Collaboration on standard Wayland protocol extensions

Carsten Haitzler (The Rasterman) raster at
Tue Mar 29 06:10:10 UTC 2016

On Tue, 29 Mar 2016 00:01:00 -0400 Drew DeVault <sir at> said:

> On 2016-03-29 11:31 AM, Carsten Haitzler wrote:
> > my take on it is that it's premature and not needed at this point. in fact i
> > wouldn't implement a protocol at all. *IF* i were to allow special access,
> > i'd simply require to fork the process directly from compositor and provide
> > a socketpair fd to this process and THAT fd could have extra capabilities
> > attached to the wl protocol. i would do nothing else because as a
> > compositor i cannot be sure what i am executing. i'd hand over the choice
> > of being able to execute this tool to the user to say ok to and not just
> > blindly execute anything i like.
> I don't really understand why forking from the compositor and bringing
> along the fds really gives you much of a gain in terms of security. Can


there is no way a process can access the socket with privs (even know the
extra protocol exists) unless it is executed by the compositor. the compositor
can do whatever it deems "necessary" to ensure it executes only what is
allowed. eg - a whitelist of binary paths. i see this as a lesser chance of a

> you elaborate on how this changes things? I should also mention that I
> don't really see the sort of security goals Wayland has in mind as
> attainable until we start doing things like containerizing applications,
> in which case we can elimitate entire classes of problems from this
> design.

certain os's do this already - tizen does. we use smack labels. this is why i
care so much about application isolation and not having anything exposed to an
app that it doesn't absolutely need. :) so i am coming from the point of view
of "containering is solved - we need to not break that in wayland" :)

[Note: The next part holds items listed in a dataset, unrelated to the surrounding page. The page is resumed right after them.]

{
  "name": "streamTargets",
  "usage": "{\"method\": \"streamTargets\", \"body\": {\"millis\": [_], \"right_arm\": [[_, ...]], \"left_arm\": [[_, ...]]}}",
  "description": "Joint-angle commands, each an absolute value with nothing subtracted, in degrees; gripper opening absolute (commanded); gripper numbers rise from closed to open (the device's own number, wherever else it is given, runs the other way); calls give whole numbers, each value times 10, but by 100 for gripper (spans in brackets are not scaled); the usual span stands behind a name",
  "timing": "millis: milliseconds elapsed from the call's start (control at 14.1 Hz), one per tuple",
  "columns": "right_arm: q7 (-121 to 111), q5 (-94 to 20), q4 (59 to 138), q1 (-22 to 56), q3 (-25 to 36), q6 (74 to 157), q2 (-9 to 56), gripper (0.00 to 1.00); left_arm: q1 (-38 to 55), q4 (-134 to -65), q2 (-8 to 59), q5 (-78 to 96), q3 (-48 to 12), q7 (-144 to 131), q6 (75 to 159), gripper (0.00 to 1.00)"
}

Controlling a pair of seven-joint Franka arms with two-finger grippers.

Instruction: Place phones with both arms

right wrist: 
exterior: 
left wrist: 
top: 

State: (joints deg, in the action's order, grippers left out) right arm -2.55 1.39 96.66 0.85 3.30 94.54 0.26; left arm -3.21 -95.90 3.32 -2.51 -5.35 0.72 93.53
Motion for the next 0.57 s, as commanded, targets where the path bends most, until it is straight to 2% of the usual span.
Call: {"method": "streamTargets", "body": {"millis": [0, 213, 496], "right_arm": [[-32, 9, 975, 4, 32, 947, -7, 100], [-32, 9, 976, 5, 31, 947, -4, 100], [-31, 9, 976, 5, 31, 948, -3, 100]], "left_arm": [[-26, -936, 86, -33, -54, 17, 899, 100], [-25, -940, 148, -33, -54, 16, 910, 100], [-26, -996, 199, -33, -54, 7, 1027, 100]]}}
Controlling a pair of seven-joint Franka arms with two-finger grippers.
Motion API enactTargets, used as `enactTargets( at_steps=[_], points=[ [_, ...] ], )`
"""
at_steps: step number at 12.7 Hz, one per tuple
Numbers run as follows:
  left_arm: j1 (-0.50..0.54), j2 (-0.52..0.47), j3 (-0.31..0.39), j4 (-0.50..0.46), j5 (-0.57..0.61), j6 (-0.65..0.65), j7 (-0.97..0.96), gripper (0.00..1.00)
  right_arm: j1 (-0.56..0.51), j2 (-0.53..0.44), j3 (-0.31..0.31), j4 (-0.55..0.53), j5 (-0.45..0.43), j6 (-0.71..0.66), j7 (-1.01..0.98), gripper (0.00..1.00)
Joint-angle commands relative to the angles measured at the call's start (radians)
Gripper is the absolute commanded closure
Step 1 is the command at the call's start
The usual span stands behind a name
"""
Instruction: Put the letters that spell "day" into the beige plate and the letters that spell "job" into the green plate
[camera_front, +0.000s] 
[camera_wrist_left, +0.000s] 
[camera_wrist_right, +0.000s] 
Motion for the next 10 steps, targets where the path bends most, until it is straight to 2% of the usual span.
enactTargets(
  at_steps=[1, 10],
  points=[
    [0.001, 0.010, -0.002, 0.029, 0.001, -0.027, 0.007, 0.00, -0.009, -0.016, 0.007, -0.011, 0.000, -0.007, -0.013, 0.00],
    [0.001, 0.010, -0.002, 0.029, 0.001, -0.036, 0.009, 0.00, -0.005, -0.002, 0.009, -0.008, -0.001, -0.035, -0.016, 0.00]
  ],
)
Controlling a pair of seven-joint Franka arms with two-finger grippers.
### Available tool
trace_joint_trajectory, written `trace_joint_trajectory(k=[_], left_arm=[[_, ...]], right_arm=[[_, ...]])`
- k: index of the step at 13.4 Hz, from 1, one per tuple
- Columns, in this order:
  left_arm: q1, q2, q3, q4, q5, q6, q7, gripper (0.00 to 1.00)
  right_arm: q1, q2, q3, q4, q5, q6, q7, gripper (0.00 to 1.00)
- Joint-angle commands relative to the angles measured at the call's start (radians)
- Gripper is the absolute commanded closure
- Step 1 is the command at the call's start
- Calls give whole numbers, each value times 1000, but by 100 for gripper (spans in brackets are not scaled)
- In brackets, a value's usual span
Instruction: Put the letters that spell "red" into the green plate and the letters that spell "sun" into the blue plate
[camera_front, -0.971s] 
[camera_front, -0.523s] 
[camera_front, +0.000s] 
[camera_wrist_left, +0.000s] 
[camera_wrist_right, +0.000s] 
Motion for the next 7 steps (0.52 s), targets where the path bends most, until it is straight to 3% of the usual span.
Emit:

> > all a compositor has to do is be able to capture a video stream to a file.
> > you can ADD watermarking, sepia, and other effects later on in a video
> > editor. next you'll tell me gimp is incapable of editing image files so we
> > need programmatic access to a digital cameras ccd to implement
> > effects/watermarking etc. on photos...
> I'll remind you again that none of this supports the live streaming
> use-case.

i know - but for just capturing screencasts, adding watermarks etc. - all you
need is to store a stream - the rest can be post-processed.

> > > currently possible with ffmpeg. How about instead we make a simple
> > > wayland protocol extension that we can integrate with ffmpeg and OBS and
> > > imagemagick and so on in a single C file.
> > 
> > i'm repeating myself. there are bigger fish to fry.
> I'm repeating myself. Fry whatever fish you want and backlog this fish.
> > eh? ummm that is what happens - unless you close the lid, then internal
> > display is "disconnected".
> I'm snipping out a lot of the output configuration related stuff from
> this response. I'm not going to argue very hard for a common output
> configuration protocol. I've been trying to change gears on the output
> discussion towards a discussion around whether or not the
> fullscreen-shell protocol supports our needs and whether or how it needs
> to be updated wrt permissions. I'm going to continue to omit large parts
> of your response that I think are related to the resistance to output
> configuration, let me know if there's something important I'm dropping
> by doing so.

why do we need the fullscreen shell? that was intended for environments where
apps are only ever fullscreen from memory. xdg shell has the ability for a
window to go fullscreen (or back to normal) this should do just fine. :) sure -
let's talk about this stuff - fullscreening etc.

> > a protocol with undefined metadata is not a good protocol. it's now goes
> > blobs of data that are opaque except to specific implementations., this
> > will mean that other implementations eventually will do things like strip
> > it out or damage it as they don't know what it is nor do they care.
> It doesn't have to be undefined metadata. It can just be extensions. A
> protocol with extensions built in is a good protocol whose designers had
> foresight, kind of like the Wayland protocol we're all already making
> extensions for.

yeah - but you are creating objects (screens) with no extended data - or
modifying them. you don't have or lose the data. :) let's talk about the actual
apps surfaces and where they go - not configuration of outputs. :)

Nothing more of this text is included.